START RECORDED INFORMATION
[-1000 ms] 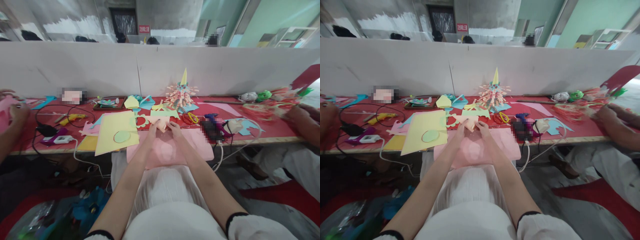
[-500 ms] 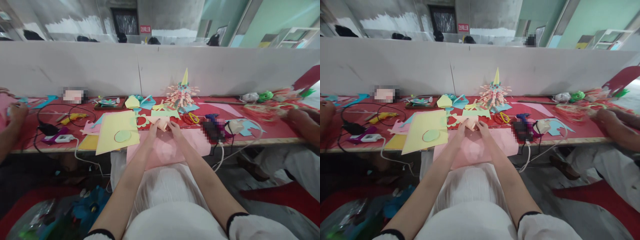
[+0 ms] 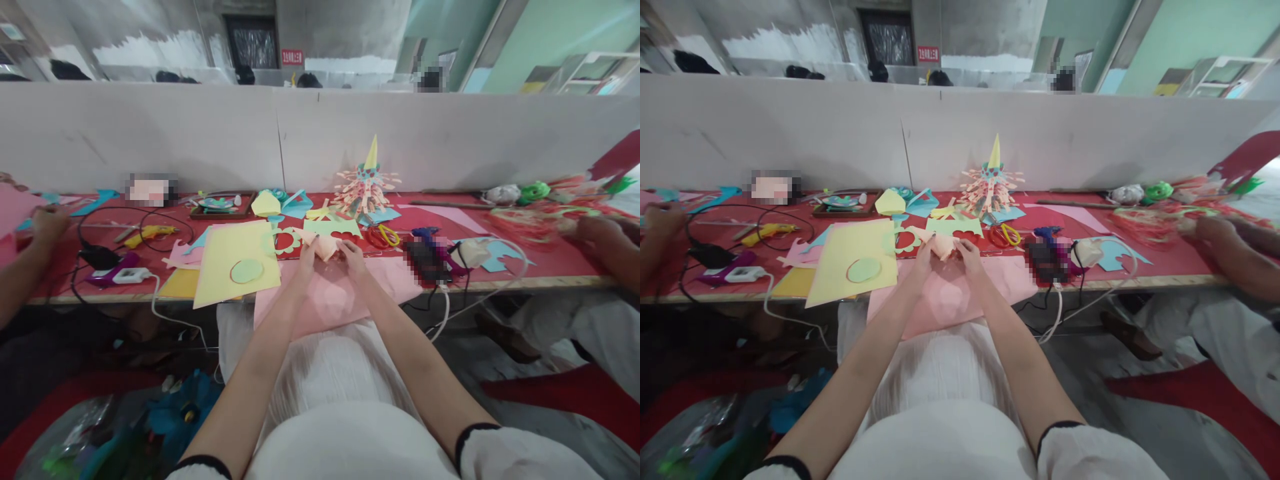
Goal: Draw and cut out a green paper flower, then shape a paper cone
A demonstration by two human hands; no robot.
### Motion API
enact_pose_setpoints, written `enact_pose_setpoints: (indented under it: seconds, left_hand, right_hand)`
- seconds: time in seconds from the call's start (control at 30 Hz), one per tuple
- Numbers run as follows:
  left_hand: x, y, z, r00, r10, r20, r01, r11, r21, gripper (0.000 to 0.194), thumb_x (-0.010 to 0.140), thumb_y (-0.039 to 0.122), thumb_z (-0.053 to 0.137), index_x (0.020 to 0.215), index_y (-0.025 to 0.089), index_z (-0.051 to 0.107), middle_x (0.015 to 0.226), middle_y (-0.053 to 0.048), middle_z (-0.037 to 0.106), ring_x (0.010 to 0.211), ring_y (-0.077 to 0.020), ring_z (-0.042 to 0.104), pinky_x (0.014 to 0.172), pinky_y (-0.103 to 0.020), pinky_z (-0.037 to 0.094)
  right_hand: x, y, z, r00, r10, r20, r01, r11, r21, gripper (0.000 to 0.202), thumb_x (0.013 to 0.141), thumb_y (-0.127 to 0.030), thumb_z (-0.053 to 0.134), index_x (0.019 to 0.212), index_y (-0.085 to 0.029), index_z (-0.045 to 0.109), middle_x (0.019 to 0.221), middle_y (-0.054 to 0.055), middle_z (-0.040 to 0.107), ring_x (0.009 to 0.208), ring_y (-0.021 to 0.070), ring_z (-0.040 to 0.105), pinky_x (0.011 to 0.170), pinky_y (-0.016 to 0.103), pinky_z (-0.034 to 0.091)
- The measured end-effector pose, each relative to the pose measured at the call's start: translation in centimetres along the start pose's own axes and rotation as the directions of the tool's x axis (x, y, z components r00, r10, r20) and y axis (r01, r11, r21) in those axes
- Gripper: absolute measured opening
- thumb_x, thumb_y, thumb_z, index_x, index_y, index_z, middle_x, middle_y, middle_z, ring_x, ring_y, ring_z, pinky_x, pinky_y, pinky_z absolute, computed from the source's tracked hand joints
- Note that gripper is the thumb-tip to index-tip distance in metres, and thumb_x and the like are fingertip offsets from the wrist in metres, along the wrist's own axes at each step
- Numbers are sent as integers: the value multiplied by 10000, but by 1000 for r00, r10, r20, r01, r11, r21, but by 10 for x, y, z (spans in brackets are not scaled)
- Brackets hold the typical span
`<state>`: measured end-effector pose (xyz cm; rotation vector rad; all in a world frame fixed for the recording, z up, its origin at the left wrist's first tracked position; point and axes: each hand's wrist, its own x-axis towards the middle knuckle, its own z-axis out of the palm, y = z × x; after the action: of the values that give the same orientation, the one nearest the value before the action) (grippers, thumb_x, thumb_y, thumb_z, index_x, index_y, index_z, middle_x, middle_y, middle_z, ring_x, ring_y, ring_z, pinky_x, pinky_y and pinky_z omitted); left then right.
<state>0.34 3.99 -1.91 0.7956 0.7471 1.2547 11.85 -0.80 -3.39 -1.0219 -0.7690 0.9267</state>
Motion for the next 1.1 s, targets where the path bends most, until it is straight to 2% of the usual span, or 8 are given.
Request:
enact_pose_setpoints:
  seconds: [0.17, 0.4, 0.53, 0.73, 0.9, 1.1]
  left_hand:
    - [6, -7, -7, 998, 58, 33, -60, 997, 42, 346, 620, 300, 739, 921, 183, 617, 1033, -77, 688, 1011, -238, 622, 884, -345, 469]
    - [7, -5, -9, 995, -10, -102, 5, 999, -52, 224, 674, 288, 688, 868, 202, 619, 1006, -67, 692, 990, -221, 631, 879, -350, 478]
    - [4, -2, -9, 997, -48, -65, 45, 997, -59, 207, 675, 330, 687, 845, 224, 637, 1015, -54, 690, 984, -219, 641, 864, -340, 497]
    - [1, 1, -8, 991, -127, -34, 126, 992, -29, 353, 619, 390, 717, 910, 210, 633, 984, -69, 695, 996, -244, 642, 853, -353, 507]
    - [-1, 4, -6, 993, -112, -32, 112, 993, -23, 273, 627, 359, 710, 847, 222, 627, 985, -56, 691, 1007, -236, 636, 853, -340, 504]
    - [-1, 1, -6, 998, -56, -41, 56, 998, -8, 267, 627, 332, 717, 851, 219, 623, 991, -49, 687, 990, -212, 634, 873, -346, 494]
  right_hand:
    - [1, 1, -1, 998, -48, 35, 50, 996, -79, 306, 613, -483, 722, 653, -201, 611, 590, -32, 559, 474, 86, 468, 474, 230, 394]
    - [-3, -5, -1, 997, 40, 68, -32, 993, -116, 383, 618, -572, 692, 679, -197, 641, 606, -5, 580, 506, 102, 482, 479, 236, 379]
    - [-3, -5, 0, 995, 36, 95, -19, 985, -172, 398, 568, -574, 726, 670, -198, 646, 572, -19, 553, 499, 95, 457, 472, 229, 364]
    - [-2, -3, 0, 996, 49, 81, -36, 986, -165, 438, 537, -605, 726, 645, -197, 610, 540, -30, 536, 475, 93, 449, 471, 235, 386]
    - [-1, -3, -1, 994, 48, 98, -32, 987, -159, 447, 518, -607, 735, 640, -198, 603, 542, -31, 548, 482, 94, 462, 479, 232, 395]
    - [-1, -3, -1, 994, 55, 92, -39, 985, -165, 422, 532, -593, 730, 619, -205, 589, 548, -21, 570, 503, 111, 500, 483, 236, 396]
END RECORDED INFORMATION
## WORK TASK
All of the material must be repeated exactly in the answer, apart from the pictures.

## TASK RESULT
[-1000 ms] 
[-500 ms] 
[+0 ms] 
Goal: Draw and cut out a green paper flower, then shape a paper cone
A demonstration by two human hands; no robot.
### Motion API
enact_pose_setpoints, written `enact_pose_setpoints: (indented under it: seconds, left_hand, right_hand)`
- seconds: time in seconds from the call's start (control at 30 Hz), one per tuple
- Numbers run as follows:
  left_hand: x, y, z, r00, r10, r20, r01, r11, r21, gripper (0.000 to 0.194), thumb_x (-0.010 to 0.140), thumb_y (-0.039 to 0.122), thumb_z (-0.053 to 0.137), index_x (0.020 to 0.215), index_y (-0.025 to 0.089), index_z (-0.051 to 0.107), middle_x (0.015 to 0.226), middle_y (-0.053 to 0.048), middle_z (-0.037 to 0.106), ring_x (0.010 to 0.211), ring_y (-0.077 to 0.020), ring_z (-0.042 to 0.104), pinky_x (0.014 to 0.172), pinky_y (-0.103 to 0.020), pinky_z (-0.037 to 0.094)
  right_hand: x, y, z, r00, r10, r20, r01, r11, r21, gripper (0.000 to 0.202), thumb_x (0.013 to 0.141), thumb_y (-0.127 to 0.030), thumb_z (-0.053 to 0.134), index_x (0.019 to 0.212), index_y (-0.085 to 0.029), index_z (-0.045 to 0.109), middle_x (0.019 to 0.221), middle_y (-0.054 to 0.055), middle_z (-0.040 to 0.107), ring_x (0.009 to 0.208), ring_y (-0.021 to 0.070), ring_z (-0.040 to 0.105), pinky_x (0.011 to 0.170), pinky_y (-0.016 to 0.103), pinky_z (-0.034 to 0.091)
- The measured end-effector pose, each relative to the pose measured at the call's start: translation in centimetres along the start pose's own axes and rotation as the directions of the tool's x axis (x, y, z components r00, r10, r20) and y axis (r01, r11, r21) in those axes
- Gripper: absolute measured opening
- thumb_x, thumb_y, thumb_z, index_x, index_y, index_z, middle_x, middle_y, middle_z, ring_x, ring_y, ring_z, pinky_x, pinky_y, pinky_z absolute, computed from the source's tracked hand joints
- Note that gripper is the thumb-tip to index-tip distance in metres, and thumb_x and the like are fingertip offsets from the wrist in metres, along the wrist's own axes at each step
- Numbers are sent as integers: the value multiplied by 10000, but by 1000 for r00, r10, r20, r01, r11, r21, but by 10 for x, y, z (spans in brackets are not scaled)
- Brackets hold the typical span
`<state>`: measured end-effector pose (xyz cm; rotation vector rad; all in a world frame fixed for the recording, z up, its origin at the left wrist's first tracked position; point and axes: each hand's wrist, its own x-axis towards the middle knuckle, its own z-axis out of the palm, y = z × x; after the action: of the values that give the same orientation, the one nearest the value before the action) (grippers, thumb_x, thumb_y, thumb_z, index_x, index_y, index_z, middle_x, middle_y, middle_z, ring_x, ring_y, ring_z, pinky_x, pinky_y and pinky_z omitted); left then right.
<state>0.34 3.99 -1.91 0.7956 0.7471 1.2547 11.85 -0.80 -3.39 -1.0219 -0.7690 0.9267</state>
Motion for the next 1.1 s, targets where the path bends most, until it is straight to 2% of the usual span, or 8 are given.
Request:
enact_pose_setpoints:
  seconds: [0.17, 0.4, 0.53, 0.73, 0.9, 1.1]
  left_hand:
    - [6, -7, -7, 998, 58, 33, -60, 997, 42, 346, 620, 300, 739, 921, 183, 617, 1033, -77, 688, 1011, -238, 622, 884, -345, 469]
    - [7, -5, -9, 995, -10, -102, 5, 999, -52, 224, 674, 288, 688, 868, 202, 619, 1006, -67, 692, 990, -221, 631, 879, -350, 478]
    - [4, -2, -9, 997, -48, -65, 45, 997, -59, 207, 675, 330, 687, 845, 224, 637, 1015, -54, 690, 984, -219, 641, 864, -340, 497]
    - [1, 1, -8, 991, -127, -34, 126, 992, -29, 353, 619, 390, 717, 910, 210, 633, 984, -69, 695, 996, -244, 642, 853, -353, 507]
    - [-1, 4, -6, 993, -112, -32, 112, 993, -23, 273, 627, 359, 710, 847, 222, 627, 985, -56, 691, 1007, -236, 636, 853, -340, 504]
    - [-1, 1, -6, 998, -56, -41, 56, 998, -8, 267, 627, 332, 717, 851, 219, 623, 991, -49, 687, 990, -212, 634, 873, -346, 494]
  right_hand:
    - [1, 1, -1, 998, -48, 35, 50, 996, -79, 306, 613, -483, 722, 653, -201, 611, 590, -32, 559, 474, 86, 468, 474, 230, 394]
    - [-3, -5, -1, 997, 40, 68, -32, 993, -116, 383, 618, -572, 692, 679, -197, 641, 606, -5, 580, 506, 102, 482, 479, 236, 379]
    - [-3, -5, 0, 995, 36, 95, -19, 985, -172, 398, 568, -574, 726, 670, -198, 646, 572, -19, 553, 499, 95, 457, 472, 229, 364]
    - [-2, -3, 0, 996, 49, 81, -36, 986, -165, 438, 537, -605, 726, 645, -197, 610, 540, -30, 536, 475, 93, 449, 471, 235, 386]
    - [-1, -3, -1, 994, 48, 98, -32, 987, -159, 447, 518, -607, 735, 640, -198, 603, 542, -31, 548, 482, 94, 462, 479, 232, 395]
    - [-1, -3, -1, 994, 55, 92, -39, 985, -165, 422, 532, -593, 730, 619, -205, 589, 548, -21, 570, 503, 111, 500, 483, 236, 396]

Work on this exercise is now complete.